*** Material provided Section Begins ***

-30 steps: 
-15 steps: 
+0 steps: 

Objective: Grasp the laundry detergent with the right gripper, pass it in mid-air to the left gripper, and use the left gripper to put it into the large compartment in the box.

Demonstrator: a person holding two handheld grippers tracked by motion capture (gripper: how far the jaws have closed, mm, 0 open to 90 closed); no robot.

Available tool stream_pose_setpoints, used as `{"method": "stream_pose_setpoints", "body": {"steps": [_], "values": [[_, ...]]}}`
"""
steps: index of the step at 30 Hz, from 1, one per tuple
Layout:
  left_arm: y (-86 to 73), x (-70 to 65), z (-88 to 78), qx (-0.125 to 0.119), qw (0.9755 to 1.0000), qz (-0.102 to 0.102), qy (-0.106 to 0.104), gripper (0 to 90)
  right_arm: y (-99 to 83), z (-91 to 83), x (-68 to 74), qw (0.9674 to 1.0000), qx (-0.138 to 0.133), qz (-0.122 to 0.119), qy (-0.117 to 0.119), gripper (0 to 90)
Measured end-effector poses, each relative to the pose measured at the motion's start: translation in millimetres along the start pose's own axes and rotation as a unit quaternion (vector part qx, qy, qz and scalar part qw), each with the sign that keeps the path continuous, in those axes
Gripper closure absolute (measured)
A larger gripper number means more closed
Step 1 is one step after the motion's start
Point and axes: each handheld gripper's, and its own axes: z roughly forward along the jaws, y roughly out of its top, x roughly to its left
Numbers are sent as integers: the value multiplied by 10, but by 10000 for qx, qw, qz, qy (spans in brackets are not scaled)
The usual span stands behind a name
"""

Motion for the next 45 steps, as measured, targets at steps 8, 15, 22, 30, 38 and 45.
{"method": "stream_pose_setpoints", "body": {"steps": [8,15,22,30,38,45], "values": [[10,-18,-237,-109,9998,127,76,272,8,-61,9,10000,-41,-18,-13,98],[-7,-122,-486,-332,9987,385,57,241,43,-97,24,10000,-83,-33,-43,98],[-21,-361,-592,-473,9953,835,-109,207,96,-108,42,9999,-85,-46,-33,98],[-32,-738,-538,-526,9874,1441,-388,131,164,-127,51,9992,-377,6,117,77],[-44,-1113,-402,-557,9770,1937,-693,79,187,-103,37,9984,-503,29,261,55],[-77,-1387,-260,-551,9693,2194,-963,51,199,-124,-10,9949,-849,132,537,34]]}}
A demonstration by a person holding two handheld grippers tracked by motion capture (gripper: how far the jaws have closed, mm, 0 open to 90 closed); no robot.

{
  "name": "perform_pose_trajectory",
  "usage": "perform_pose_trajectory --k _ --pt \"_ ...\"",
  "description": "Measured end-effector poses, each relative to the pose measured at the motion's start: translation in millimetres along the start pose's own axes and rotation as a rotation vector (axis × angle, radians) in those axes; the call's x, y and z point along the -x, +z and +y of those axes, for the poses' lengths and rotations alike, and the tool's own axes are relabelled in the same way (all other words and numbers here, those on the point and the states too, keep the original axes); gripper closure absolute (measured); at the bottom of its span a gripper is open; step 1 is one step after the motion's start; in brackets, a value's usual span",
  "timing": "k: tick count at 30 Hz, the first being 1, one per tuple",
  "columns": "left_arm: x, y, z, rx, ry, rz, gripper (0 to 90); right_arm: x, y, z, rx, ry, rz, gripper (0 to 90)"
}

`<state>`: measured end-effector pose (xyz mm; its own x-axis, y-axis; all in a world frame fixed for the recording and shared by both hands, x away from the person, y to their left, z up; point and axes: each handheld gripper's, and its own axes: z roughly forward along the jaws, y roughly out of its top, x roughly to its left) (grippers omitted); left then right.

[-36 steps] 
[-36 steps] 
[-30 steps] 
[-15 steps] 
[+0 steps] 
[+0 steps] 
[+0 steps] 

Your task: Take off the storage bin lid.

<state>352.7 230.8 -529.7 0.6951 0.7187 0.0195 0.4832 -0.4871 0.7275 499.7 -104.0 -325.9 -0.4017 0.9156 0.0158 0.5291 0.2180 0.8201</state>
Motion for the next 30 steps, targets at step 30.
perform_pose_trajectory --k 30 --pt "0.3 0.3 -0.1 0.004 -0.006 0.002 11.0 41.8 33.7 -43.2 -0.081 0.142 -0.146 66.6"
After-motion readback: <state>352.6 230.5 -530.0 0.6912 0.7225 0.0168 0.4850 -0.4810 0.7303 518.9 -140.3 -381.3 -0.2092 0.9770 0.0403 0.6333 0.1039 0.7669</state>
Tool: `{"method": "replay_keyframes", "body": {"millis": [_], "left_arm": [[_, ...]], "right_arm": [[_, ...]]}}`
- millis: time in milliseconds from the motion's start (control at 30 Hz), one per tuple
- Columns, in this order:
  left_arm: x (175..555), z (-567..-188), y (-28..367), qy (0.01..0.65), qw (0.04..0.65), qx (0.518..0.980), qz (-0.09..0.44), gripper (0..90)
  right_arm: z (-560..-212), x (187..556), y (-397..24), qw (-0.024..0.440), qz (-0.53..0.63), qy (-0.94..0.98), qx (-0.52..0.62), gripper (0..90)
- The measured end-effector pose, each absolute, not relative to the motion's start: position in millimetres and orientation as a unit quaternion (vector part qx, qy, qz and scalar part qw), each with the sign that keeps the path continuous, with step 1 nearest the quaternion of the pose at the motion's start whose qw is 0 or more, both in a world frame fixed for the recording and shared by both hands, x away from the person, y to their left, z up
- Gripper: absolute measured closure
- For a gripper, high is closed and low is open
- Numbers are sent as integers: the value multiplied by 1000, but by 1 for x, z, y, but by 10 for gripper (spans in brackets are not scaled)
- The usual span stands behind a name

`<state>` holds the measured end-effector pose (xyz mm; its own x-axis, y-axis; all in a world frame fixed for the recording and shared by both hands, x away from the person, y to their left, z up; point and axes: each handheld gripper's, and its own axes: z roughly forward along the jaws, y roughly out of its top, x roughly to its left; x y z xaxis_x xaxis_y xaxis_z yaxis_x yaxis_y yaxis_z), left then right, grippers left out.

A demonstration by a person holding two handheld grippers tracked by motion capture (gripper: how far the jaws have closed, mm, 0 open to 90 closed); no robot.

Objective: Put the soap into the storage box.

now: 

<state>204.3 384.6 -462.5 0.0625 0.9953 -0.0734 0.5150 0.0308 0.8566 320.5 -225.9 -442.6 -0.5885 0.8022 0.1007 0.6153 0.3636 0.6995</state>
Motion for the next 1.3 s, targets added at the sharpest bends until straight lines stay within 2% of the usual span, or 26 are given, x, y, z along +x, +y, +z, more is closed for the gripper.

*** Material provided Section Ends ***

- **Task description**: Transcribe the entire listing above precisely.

- **Exercise solution**:
-30 steps: 
-15 steps: 
+0 steps: 

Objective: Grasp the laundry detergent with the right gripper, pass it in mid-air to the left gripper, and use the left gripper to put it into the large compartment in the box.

Demonstrator: a person holding two handheld grippers tracked by motion capture (gripper: how far the jaws have closed, mm, 0 open to 90 closed); no robot.

Available tool stream_pose_setpoints, used as `{"method": "stream_pose_setpoints", "body": {"steps": [_], "values": [[_, ...]]}}`
"""
steps: index of the step at 30 Hz, from 1, one per tuple
Layout:
  left_arm: y (-86 to 73), x (-70 to 65), z (-88 to 78), qx (-0.125 to 0.119), qw (0.9755 to 1.0000), qz (-0.102 to 0.102), qy (-0.106 to 0.104), gripper (0 to 90)
  right_arm: y (-99 to 83), z (-91 to 83), x (-68 to 74), qw (0.9674 to 1.0000), qx (-0.138 to 0.133), qz (-0.122 to 0.119), qy (-0.117 to 0.119), gripper (0 to 90)
Measured end-effector poses, each relative to the pose measured at the motion's start: translation in millimetres along the start pose's own axes and rotation as a unit quaternion (vector part qx, qy, qz and scalar part qw), each with the sign that keeps the path continuous, in those axes
Gripper closure absolute (measured)
A larger gripper number means more closed
Step 1 is one step after the motion's start
Point and axes: each handheld gripper's, and its own axes: z roughly forward along the jaws, y roughly out of its top, x roughly to its left
Numbers are sent as integers: the value multiplied by 10, but by 10000 for qx, qw, qz, qy (spans in brackets are not scaled)
The usual span stands behind a name
"""

Motion for the next 45 steps, as measured, targets at steps 8, 15, 22, 30, 38 and 45.
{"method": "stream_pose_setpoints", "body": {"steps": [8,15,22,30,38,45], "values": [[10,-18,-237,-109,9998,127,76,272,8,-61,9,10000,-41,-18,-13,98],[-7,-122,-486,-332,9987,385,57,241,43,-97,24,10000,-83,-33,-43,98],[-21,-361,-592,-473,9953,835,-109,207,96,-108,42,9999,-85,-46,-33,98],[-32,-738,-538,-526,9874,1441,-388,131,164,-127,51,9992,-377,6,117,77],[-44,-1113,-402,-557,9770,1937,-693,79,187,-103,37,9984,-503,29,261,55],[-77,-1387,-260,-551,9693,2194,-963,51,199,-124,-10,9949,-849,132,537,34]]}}
A demonstration by a person holding two handheld grippers tracked by motion capture (gripper: how far the jaws have closed, mm, 0 open to 90 closed); no robot.

{
  "name": "perform_pose_trajectory",
  "usage": "perform_pose_trajectory --k _ --pt \"_ ...\"",
  "description": "Measured end-effector poses, each relative to the pose measured at the motion's start: translation in millimetres along the start pose's own axes and rotation as a rotation vector (axis × angle, radians) in those axes; the call's x, y and z point along the -x, +z and +y of those axes, for the poses' lengths and rotations alike, and the tool's own axes are relabelled in the same way (all other words and numbers here, those on the point and the states too, keep the original axes); gripper closure absolute (measured); at the bottom of its span a gripper is open; step 1 is one step after the motion's start; in brackets, a value's usual span",
  "timing": "k: tick count at 30 Hz, the first being 1, one per tuple",
  "columns": "left_arm: x, y, z, rx, ry, rz, gripper (0 to 90); right_arm: x, y, z, rx, ry, rz, gripper (0 to 90)"
}

`<state>`: measured end-effector pose (xyz mm; its own x-axis, y-axis; all in a world frame fixed for the recording and shared by both hands, x away from the person, y to their left, z up; point and axes: each handheld gripper's, and its own axes: z roughly forward along the jaws, y roughly out of its top, x roughly to its left) (grippers omitted); left then right.

[-36 steps] 
[-36 steps] 
[-30 steps] 
[-15 steps] 
[+0 steps] 
[+0 steps] 
[+0 steps] 

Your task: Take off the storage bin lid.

<state>352.7 230.8 -529.7 0.6951 0.7187 0.0195 0.4832 -0.4871 0.7275 499.7 -104.0 -325.9 -0.4017 0.9156 0.0158 0.5291 0.2180 0.8201</state>
Motion for the next 30 steps, targets at step 30.
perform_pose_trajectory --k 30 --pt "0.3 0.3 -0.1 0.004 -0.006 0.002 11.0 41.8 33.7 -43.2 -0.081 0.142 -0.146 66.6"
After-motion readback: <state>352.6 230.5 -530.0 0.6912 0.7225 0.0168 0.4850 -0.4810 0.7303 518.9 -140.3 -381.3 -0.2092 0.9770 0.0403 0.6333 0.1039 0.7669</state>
Tool: `{"method": "replay_keyframes", "body": {"millis": [_], "left_arm": [[_, ...]], "right_arm": [[_, ...]]}}`
- millis: time in milliseconds from the motion's start (control at 30 Hz), one per tuple
- Columns, in this order:
  left_arm: x (175..555), z (-567..-188), y (-28..367), qy (0.01..0.65), qw (0.04..0.65), qx (0.518..0.980), qz (-0.09..0.44), gripper (0..90)
  right_arm: z (-560..-212), x (187..556), y (-397..24), qw (-0.024..0.440), qz (-0.53..0.63), qy (-0.94..0.98), qx (-0.52..0.62), gripper (0..90)
- The measured end-effector pose, each absolute, not relative to the motion's start: position in millimetres and orientation as a unit quaternion (vector part qx, qy, qz and scalar part qw), each with the sign that keeps the path continuous, with step 1 nearest the quaternion of the pose at the motion's start whose qw is 0 or more, both in a world frame fixed for the recording and shared by both hands, x away from the person, y to their left, z up
- Gripper: absolute measured closure
- For a gripper, high is closed and low is open
- Numbers are sent as integers: the value multiplied by 1000, but by 1 for x, z, y, but by 10 for gripper (spans in brackets are not scaled)
- The usual span stands behind a name

`<state>` holds the measured end-effector pose (xyz mm; its own x-axis, y-axis; all in a world frame fixed for the recording and shared by both hands, x away from the person, y to their left, z up; point and axes: each handheld gripper's, and its own axes: z roughly forward along the jaws, y roughly out of its top, x roughly to its left; x y z xaxis_x xaxis_y xaxis_z yaxis_x yaxis_y yaxis_z), left then right, grippers left out.

A demonstration by a person holding two handheld grippers tracked by motion capture (gripper: how far the jaws have closed, mm, 0 open to 90 closed); no robot.

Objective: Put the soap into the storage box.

now: 

<state>204.3 384.6 -462.5 0.0625 0.9953 -0.0734 0.5150 0.0308 0.8566 320.5 -225.9 -442.6 -0.5885 0.8022 0.1007 0.6153 0.3636 0.6995</state>
Motion for the next 1.3 s, targets added at the sharpest bends until straight lines stay within 2% of the usual span, or 26 are given, x, y, z along +x, +y, +z, more is closed for the gripper.

No further output remains.